Ainsi, ces grands projets, le LHWP en tête, ont augmenté la quantité d’eau disponible dans la région du Gauteng en valeur absolue, mais loin d’avoir permis d’élargir la population ayant accès à l’eau, ils ont au contraire diminué la population pouvant bénéficier d’un accès suffisant, comme la contribution de l’écologie politique permet de le déconstruire. Ce phénomène est encore amplifié par la mise en œuvre du LHWP,141 du fait que le coût de son financement, essentiellement pris en charge par la Rand (fondée au début du siècle pour répondre aux besoins des mines et des colons), et reportés sur les factures aux consommateurs, ce qui aurait comme effet de creuser encore les disparités dans l'usage de l'eau au Gauteng, alors même que la quantité disponible dans cette région a pu être significativement augmentée au travers de ce projet. Au-delà de la noblesse des déclarations d’intention, celles-ci restent en grande part lettre morte, « La direction anthropique de l’eau (l’argent et le pouvoir), l’emporte de plus en plus sur la direction naturelle » (Blanchon, 2009 :117).

Ainsi, un élément important pour expliquer cet échec des dimensions distributives des politiques de l’eau de l’ère postapartheid se situe précisément dans l’incohérence du cadre régulatif du fait de la tension entre les politiques publiques et la « commodification » de l’eau par alignement sur les normes internationales, notamment les « principes de Dublin », selon lesquelles cette ressource doit être conçue comme un bien économique à valoriser au mieux, dans le respect de l’environnement, tel que le promeut la BM. Cette désécuritisation des enjeux hydrauliques et ce nouveau cadrage essentiellement économique de l’eau sont analogues au réalignement des représentations du Mékong, celui-ci s’étant vu redéfini comme un espace marchant dans l’ère post-Guerre Froide ; dans les deux cas de l’Asie du sud-est et de l’Afrique australe, un réalignement par rapport à l’hégémonie libérale-capitaliste globale s’est instauré142, notamment sous l’influence d’acteurs incontournables dans le WD global et dans le financement de grandes infrastructures hydrauliques, telle que la BM.
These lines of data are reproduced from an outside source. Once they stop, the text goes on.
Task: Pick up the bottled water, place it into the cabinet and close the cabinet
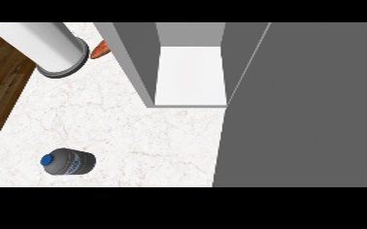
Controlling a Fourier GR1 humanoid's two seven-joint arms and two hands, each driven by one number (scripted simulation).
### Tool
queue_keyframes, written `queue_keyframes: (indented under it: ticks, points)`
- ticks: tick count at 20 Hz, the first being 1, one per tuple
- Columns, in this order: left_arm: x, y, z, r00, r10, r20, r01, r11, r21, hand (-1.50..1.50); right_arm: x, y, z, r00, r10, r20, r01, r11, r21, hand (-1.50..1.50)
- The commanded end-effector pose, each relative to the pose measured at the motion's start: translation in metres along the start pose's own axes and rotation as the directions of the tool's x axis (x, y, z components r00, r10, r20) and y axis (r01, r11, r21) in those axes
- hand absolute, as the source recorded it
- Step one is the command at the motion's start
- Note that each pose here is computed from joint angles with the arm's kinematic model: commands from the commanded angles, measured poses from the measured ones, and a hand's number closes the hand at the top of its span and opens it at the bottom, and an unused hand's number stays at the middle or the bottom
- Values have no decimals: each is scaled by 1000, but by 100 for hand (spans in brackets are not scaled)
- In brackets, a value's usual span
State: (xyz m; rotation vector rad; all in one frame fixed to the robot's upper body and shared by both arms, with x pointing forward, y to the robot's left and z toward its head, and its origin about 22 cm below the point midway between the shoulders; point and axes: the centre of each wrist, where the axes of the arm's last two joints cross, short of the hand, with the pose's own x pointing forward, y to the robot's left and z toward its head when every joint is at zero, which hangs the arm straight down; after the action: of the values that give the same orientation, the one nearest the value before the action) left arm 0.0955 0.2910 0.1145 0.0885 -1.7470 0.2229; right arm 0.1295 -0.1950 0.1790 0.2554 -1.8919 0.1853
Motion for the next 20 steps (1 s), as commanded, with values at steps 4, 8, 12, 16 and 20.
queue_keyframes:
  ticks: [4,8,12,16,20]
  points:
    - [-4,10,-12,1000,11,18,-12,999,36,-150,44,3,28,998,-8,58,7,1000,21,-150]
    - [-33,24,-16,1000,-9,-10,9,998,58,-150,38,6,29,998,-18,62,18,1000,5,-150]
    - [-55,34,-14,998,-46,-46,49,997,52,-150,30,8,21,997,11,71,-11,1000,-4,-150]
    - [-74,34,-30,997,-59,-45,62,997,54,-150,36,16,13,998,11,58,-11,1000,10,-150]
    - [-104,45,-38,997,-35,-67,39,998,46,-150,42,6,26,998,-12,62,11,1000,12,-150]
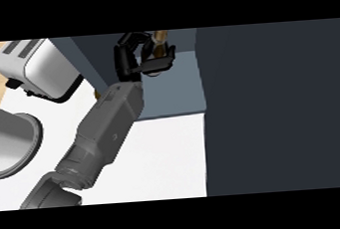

141 « In Johannesburg where the water is being received, it is mainly directed to already well-served high-income areas.

In fact, due to the project’s high cost combined with user-pay full-cost recovery policies for water services, the project has actually hindered water access for Johannesburg’s urban poor » (Furlong, 2006:453).

142 « Like the need to locate the water reform process within the context of historical conti-nuities, we must also consider the degree to which current global ideological trends de-termine both the regional process of reform and its likely outcome » (Swatuk, 2002:12).